ENTRIES SUPPLIED.

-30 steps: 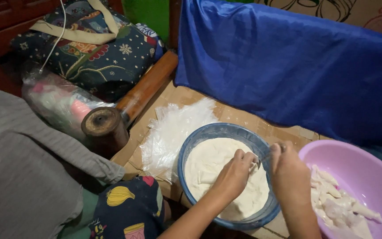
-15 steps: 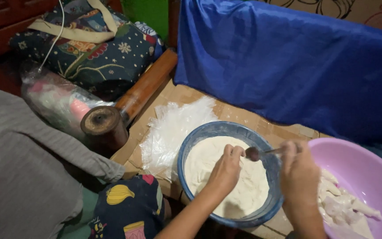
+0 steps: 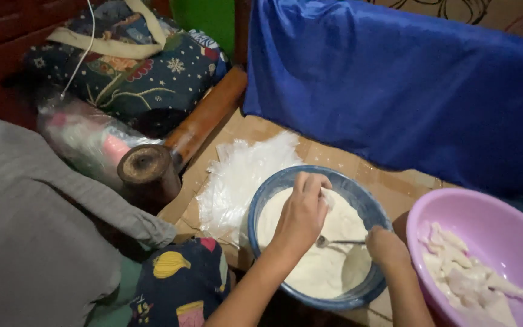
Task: Filling small plastic bags with food pieces and flour using a spoon.
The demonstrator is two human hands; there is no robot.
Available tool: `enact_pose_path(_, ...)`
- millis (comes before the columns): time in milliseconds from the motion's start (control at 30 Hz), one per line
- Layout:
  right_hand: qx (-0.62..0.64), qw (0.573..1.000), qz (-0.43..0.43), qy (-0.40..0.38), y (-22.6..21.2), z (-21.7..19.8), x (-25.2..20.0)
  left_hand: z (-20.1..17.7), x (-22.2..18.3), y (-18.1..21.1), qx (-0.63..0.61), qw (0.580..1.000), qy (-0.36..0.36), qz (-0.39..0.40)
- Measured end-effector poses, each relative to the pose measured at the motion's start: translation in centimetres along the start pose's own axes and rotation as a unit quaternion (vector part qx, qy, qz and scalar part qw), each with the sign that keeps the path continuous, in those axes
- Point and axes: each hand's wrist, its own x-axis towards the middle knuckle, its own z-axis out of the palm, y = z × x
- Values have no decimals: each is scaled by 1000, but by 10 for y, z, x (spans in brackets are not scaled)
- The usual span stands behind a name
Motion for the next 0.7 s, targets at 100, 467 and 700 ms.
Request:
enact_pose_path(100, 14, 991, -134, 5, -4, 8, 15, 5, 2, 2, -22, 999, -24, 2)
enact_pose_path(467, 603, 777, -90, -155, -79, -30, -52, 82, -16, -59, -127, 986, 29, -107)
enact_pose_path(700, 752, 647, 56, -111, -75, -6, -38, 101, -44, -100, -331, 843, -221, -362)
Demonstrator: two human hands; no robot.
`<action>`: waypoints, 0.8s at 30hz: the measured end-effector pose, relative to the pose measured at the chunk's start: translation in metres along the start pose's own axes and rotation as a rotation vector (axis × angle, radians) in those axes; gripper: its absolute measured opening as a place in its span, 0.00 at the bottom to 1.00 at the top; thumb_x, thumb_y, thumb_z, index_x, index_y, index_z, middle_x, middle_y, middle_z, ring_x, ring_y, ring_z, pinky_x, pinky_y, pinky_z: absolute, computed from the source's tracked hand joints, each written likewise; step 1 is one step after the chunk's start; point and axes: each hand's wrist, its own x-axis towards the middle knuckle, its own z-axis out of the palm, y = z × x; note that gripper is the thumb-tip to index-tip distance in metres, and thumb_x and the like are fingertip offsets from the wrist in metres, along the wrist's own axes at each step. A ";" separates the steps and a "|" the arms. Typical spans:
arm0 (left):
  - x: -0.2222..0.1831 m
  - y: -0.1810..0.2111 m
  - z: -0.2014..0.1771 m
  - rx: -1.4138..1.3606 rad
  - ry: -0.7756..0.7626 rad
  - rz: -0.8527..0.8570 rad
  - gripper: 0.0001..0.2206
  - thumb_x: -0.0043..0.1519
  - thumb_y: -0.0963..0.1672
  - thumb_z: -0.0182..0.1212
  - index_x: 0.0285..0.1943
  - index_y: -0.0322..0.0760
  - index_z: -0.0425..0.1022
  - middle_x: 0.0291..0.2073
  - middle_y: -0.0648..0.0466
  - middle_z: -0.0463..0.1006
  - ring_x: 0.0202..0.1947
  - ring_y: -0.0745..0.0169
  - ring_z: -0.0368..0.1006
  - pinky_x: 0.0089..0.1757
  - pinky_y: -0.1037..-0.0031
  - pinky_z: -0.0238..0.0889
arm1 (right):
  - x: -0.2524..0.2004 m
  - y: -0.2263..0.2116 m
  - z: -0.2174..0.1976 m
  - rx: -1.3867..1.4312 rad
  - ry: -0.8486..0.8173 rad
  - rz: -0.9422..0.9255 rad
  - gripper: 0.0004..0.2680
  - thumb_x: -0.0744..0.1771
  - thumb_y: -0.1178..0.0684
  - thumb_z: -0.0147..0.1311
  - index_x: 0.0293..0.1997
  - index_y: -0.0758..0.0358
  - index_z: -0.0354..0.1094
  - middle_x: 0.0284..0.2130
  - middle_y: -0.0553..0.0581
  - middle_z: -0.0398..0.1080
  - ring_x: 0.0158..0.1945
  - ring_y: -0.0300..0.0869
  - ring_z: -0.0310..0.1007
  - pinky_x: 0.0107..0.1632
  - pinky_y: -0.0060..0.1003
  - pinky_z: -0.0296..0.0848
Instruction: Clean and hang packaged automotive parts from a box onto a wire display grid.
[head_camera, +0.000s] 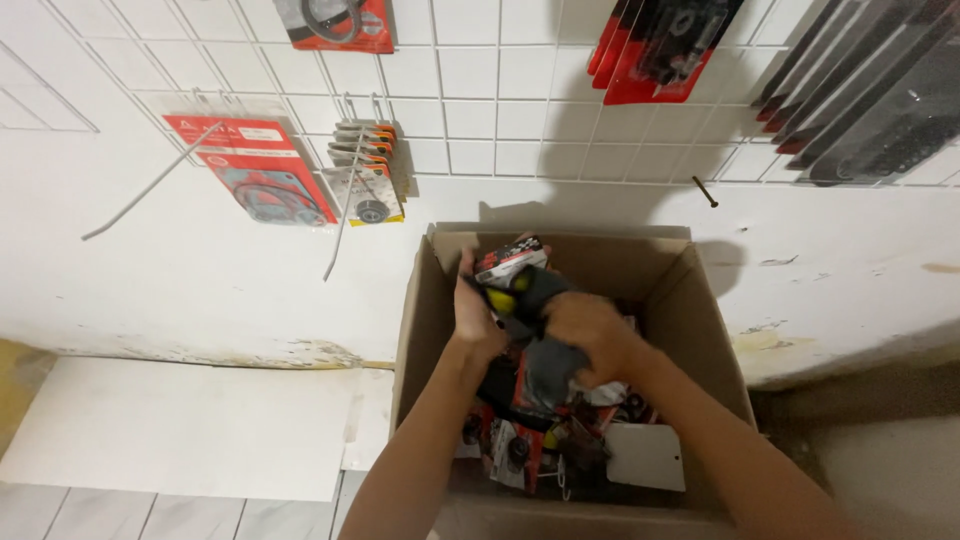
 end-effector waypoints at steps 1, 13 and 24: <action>0.011 0.002 -0.008 0.000 -0.043 0.045 0.37 0.55 0.66 0.52 0.63 0.42 0.73 0.58 0.45 0.75 0.58 0.41 0.69 0.59 0.47 0.58 | -0.019 0.020 -0.004 -0.091 0.047 0.078 0.24 0.65 0.29 0.47 0.44 0.65 0.75 0.36 0.61 0.74 0.48 0.61 0.77 0.51 0.65 0.74; 0.056 -0.021 -0.039 -0.150 -0.202 0.113 0.38 0.52 0.65 0.64 0.54 0.30 0.80 0.48 0.37 0.82 0.45 0.40 0.80 0.48 0.54 0.72 | 0.034 -0.057 0.030 -0.033 0.132 0.506 0.28 0.61 0.59 0.48 0.73 0.63 0.56 0.66 0.69 0.62 0.70 0.62 0.59 0.73 0.58 0.52; 0.100 -0.008 -0.064 0.005 -0.133 0.216 0.44 0.51 0.63 0.65 0.66 0.28 0.72 0.52 0.35 0.78 0.48 0.39 0.77 0.50 0.58 0.70 | 0.011 -0.046 0.037 -0.118 0.024 0.494 0.26 0.64 0.56 0.48 0.74 0.60 0.55 0.70 0.67 0.59 0.72 0.62 0.56 0.70 0.58 0.56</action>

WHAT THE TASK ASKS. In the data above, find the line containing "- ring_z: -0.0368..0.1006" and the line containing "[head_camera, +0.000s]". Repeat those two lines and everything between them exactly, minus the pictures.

REPLY.
  - ring_z: -0.0368..0.1006
  - pinky_x: 0.0089..0.1757
  - pinky_y: -0.1037..-0.0031
  - pinky_z: -0.0238..0.0889
arm1 (right):
  - x: -0.2524..0.2004 m
  - y: -0.2263..0.2116 m
  - z: -0.2174..0.1976 m
  - rx: -1.3867..1.4312 rad
  - ry: -0.8486..0.8173 rad
  - rz: -0.9422..0.9255 rad
  - gripper: 0.0004..0.2680
  - thumb_x: -0.0744..0.1771
  - thumb_y: -0.1178..0.0684
  - thumb_z: -0.0147..0.1311
  - index_x: 0.0293..0.1997
  - index_y: -0.0758..0.0358
  - index_z: -0.0354..0.1094
  - middle_x: 0.0284..0.2130
  - middle_y: -0.0553..0.0581
  - middle_z: -0.0398..0.1080
  - ring_x: 0.0158..0.1945
  - ring_y: -0.0300..0.0869
  - ring_z: -0.0310..0.1007
  - pinky_x: 0.0107..0.1632
  - pinky_y: -0.0060..0.1003
  - pinky_z: -0.0296..0.0848
Instruction: Clean and hang packaged automotive parts from a box onto a wire display grid.
[head_camera, +0.000s] 

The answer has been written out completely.